07/10/2024
MY MEAN MOTHER
I had the meanest mother in the world. While other kids had lollies for breakfast, I had to eat cereal, bacon, eggs and toast. While other kids had cans of drink and lollies for lunch I had to have a sandwich and fruit. As you can guess my dinners were not only different from other kids but most of the time I had to eat it at the table while all the other kids ate theirs in front of T.V.
When other parents drove their children to school my mean mother made me bike to school on the bike that I had nagged her to get for me.
My mother also insisted on knowing where we were at all times. You’d think we were on a chain gang or something. She had to know who our friends were, where we were going and she even told us what time we had to be home.
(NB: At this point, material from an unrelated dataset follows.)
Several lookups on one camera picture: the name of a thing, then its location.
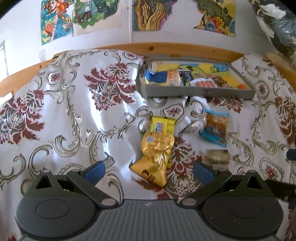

I’m ashamed to admit it but my mother actually had the nerves to break child labour laws. She made us wash dishes, make our beds and even learn to cook. That woman must have stayed awake at nights just thinking up things for us kids to do.
By the time we were teenagers she made our whole lives miserable. Our old-fashioned mother refused to let us date before we were fifteen and then insisted that boys had to come to the door to collect the girls from our family instead of tooting their car horns for them to come running.
She really raised a bunch of losers. None of us kids were ever arrested for shoplifting or busted for drugs.
And who do you think we thank for this? You’re right – our mean mother. Every day we hear cries from both our people and our politicians about what our country needs. What our country really needs is – more mothers like mine!